I was asked to join Tawaststjerna in his hotel room for breakfast on the first morning where he asked me to check some phrases in the English text of his opening speech which he also made in Finnish, Swedish, German and if I remember correctly French. Erik was an excellent linguist and before his days as professor of musicology in Helsinki had served in the public relations department of the Finnish Foreign Ministry.
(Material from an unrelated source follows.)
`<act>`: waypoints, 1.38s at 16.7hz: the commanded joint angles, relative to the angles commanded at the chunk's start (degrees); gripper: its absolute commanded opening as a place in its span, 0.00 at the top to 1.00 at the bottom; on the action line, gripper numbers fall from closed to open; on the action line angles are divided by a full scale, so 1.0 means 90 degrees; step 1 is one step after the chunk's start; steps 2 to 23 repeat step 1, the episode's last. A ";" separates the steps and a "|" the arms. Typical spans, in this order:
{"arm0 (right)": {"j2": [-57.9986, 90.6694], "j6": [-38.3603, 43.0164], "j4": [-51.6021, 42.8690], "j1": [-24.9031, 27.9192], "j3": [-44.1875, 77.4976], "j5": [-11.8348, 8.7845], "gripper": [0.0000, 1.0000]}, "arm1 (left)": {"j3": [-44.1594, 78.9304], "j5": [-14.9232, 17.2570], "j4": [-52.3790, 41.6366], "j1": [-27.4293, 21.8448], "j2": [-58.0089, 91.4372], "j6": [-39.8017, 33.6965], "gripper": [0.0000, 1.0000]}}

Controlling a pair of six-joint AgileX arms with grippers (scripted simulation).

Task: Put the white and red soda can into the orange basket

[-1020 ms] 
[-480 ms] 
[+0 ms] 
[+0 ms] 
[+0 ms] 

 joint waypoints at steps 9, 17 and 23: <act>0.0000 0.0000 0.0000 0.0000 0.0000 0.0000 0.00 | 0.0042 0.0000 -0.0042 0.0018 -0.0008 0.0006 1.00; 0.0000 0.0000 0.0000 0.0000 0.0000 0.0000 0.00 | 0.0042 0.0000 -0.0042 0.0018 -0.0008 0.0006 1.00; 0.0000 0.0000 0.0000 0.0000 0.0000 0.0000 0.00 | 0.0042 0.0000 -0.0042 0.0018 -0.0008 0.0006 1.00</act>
I made some small suggestions which he greeted with flamboyant exaggeration, 'You have saved me from a fiasco!' Flattering no doubt but not remotely true! That I would be spending so much of my time over the next twenty-five years translating his five-volume biography never occurred to me on that sunny morning: its first volume was just poised ready for publication.
Writing a book on such an ambitious scale is no mean undertaking; doing it in three languages is a daunting prospect. The five Finnish-language volumes appeared first but were all translated from the Swedish original which was the last to appear in print. The English was published in a three-volume adaptation from 1975 through to 1997: I worked from the Swedish as I don't, alas, know a word of Finnish. (I had lived in Sweden during the 1950s in the northern part of the country and then in Uppsala and Stockholm working on a book on the Swedish symphonist Franz Berwald, which appeared in Swedish before it came out in English.)
I made regular visits to Helsinki to go through the English text with him. Erik was immensely self-critical and if I suggested a cut (the English-speaking reader naturally differ from those of the Finnish or Swedish music-lover), he invariably wanted a more extensive one than I did.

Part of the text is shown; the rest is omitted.